▶ _PROBLEM DESCRIPTION_: The first line of the entries and each line after it, through the one that contains "--target=black pen --mode=segment", are to be duplicated exactly; no picture belongs in the copy.

╔══

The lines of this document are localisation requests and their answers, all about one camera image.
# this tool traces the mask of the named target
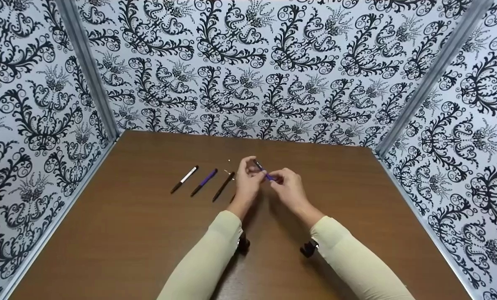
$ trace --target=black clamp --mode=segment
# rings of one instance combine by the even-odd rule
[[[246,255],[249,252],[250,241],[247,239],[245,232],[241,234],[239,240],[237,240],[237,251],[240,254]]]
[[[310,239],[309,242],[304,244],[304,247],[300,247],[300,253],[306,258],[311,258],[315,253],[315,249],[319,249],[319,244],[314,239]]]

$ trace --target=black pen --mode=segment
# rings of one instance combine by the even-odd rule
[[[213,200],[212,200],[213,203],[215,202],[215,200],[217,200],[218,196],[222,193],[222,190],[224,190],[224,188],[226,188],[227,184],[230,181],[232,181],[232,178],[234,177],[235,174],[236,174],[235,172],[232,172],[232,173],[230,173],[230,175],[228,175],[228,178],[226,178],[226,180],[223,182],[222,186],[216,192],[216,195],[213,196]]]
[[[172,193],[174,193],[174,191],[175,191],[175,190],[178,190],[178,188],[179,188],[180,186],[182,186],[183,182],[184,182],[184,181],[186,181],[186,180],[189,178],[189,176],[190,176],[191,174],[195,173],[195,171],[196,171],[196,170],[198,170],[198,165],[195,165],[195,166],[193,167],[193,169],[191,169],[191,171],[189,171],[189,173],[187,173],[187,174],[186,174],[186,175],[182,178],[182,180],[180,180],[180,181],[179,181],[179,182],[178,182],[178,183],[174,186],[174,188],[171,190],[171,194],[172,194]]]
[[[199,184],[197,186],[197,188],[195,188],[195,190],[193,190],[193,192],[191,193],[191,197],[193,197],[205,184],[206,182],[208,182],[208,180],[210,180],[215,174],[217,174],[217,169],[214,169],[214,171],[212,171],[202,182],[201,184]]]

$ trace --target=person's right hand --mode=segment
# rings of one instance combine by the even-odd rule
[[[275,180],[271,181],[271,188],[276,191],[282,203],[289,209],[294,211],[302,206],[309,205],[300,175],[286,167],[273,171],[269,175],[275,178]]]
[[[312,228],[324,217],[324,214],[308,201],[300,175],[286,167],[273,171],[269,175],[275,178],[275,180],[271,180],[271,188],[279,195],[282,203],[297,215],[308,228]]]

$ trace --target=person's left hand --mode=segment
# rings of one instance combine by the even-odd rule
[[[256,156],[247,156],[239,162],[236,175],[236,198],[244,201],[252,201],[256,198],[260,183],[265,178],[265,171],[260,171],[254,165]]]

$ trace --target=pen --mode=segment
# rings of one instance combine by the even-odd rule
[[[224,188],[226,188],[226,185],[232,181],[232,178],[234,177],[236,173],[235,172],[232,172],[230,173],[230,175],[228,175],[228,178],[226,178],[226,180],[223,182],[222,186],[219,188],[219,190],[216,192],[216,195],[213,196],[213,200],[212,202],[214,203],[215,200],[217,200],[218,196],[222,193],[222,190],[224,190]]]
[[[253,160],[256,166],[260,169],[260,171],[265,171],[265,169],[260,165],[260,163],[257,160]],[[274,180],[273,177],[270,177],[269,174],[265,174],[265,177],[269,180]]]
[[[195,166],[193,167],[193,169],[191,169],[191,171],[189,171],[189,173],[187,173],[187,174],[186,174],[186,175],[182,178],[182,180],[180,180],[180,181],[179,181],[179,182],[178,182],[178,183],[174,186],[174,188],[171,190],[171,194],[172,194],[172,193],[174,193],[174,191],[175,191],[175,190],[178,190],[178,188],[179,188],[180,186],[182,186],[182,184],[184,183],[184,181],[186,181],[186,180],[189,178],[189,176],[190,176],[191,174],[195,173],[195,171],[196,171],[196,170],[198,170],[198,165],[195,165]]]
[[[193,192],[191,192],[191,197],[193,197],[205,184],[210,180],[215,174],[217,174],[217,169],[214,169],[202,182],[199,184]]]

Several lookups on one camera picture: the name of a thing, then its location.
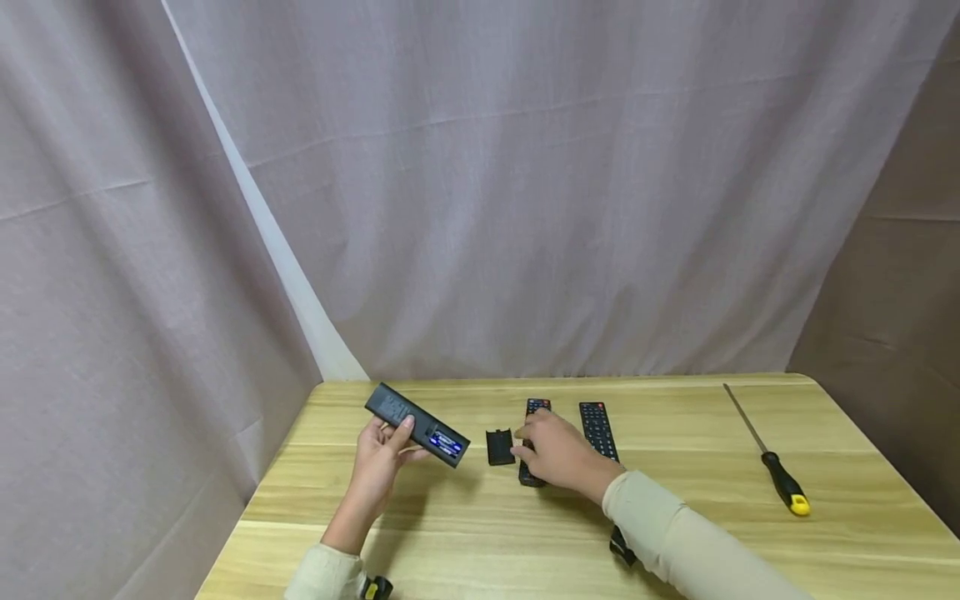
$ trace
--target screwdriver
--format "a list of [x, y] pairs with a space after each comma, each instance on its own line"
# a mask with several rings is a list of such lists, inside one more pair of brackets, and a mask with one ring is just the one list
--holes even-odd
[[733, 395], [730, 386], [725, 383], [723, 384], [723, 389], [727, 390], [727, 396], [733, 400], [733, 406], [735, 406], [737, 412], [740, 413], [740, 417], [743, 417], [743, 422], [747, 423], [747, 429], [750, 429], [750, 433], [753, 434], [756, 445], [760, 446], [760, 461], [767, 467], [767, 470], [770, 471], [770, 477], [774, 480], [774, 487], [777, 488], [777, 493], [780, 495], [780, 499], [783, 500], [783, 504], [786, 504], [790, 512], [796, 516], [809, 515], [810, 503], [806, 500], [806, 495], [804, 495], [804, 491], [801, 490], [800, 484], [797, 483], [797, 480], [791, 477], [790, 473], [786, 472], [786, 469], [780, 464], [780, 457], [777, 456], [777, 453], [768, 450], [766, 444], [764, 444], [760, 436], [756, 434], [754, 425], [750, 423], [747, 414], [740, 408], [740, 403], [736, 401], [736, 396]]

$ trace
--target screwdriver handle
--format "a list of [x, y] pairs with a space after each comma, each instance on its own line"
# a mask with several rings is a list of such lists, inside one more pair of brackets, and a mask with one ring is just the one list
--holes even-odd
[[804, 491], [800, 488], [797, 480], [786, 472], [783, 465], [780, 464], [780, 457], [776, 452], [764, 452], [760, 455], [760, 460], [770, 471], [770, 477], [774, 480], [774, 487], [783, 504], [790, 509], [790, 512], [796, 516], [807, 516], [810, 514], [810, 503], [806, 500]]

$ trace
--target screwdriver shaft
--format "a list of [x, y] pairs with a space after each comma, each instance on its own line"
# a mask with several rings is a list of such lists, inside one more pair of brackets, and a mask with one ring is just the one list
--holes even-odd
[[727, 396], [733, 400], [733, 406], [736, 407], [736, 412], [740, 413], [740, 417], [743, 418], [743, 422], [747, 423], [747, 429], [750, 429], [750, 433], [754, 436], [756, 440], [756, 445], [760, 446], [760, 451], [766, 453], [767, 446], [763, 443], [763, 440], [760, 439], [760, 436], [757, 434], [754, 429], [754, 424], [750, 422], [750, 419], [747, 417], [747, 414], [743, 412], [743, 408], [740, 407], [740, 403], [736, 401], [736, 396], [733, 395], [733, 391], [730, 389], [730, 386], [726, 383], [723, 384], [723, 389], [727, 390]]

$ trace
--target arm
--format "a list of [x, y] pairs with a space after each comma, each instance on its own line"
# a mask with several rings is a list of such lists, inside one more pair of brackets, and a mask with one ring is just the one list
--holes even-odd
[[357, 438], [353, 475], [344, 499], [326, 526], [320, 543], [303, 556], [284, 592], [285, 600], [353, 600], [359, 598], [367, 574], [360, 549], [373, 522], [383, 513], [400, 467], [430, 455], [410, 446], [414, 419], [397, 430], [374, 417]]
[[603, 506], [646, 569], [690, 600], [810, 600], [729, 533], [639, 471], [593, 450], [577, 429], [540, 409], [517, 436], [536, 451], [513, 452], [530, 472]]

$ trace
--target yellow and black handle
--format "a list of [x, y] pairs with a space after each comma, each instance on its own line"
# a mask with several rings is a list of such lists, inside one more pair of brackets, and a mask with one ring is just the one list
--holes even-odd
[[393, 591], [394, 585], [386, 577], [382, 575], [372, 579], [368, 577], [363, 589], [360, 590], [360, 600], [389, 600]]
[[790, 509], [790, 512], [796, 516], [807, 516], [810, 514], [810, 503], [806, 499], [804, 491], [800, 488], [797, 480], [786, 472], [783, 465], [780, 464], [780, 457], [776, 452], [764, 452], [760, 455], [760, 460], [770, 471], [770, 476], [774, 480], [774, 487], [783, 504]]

╚══

▶ _COMPLETED EXERCISE_:
The lines of this document are localisation requests and their answers, all about one camera image.
# this tool traces the mask of the named target
$ trace --target=black clamp --mode=segment
# rings of one instance combine by the even-odd rule
[[[246,255],[249,252],[250,241],[247,239],[245,232],[241,234],[239,240],[237,240],[237,251],[240,254]]]
[[[310,239],[309,242],[304,244],[304,247],[300,247],[300,253],[306,258],[311,258],[315,253],[315,249],[319,249],[319,244],[314,239]]]

$ trace --target=black pen --mode=segment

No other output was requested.